> Activity
Every word in the data below belongs in your copy, exactly as given; the pictures do not.

> Data block
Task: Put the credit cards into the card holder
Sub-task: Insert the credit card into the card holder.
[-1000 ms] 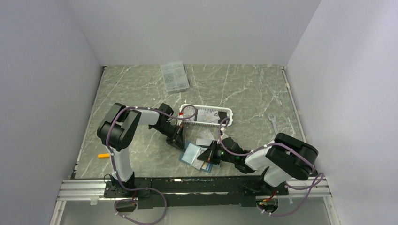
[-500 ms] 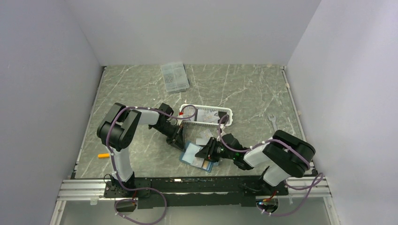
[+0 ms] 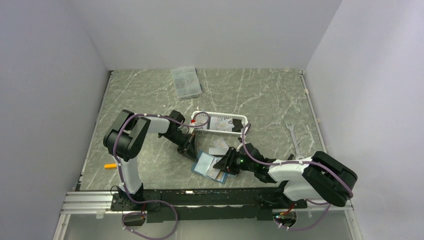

> Response
Task: Put the credit cards into the card holder
Sub-task: Insert the credit card into the card holder.
[-1000 ms] 
[-500 ms] 
[+0 ms] 

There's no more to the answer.